▼▼▼

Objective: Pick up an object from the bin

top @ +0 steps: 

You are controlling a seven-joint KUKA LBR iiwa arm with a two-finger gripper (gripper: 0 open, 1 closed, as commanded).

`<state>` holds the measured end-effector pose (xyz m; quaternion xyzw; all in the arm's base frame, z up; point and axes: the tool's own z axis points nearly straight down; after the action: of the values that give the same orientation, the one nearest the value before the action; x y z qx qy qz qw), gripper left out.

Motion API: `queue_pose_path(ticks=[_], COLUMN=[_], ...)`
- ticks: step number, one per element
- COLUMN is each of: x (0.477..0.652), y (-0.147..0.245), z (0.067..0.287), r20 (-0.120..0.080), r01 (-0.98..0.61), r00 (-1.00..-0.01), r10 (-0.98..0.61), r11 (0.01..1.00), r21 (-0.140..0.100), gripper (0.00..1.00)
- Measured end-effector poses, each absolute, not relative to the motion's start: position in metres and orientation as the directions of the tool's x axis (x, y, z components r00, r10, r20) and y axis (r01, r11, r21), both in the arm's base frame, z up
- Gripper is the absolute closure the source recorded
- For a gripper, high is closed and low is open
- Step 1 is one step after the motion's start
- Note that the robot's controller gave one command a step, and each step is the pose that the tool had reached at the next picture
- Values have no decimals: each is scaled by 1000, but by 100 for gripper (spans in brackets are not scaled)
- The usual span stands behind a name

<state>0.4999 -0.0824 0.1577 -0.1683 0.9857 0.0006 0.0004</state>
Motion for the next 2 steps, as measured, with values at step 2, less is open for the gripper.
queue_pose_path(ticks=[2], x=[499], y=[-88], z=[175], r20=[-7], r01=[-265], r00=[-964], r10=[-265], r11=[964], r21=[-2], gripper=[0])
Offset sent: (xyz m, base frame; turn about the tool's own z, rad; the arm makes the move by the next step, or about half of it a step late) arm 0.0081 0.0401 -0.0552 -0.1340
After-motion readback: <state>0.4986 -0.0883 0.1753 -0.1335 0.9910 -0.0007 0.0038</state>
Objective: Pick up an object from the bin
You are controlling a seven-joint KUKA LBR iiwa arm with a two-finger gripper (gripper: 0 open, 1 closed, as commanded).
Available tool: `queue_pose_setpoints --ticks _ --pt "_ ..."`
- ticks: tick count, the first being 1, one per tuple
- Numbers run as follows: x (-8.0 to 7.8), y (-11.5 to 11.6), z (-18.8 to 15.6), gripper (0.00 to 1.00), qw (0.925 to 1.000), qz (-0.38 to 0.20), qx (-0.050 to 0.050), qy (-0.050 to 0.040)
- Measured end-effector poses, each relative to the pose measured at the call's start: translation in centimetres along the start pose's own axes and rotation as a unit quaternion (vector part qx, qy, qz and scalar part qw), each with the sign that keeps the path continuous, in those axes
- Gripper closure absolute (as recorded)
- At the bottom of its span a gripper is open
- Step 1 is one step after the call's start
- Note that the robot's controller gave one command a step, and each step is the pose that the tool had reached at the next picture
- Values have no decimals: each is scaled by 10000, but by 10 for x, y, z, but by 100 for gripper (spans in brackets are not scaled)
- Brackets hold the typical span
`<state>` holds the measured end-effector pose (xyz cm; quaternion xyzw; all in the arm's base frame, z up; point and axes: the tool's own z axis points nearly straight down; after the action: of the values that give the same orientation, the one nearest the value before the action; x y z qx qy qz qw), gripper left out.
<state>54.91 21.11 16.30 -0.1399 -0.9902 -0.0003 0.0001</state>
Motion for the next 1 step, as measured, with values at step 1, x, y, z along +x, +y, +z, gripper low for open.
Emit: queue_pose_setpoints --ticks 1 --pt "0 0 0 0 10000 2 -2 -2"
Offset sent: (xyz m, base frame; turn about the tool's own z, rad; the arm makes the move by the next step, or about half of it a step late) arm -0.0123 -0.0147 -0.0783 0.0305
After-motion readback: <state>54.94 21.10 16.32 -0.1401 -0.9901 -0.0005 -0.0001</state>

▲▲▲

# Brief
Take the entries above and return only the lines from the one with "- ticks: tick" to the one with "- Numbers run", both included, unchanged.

# Expected output
- ticks: tick count, the first being 1, one per tuple
- Numbers run as follows: x (-8.0 to 7.8), y (-11.5 to 11.6), z (-18.8 to 15.6), gripper (0.00 to 1.00), qw (0.925 to 1.000), qz (-0.38 to 0.20), qx (-0.050 to 0.050), qy (-0.050 to 0.040)

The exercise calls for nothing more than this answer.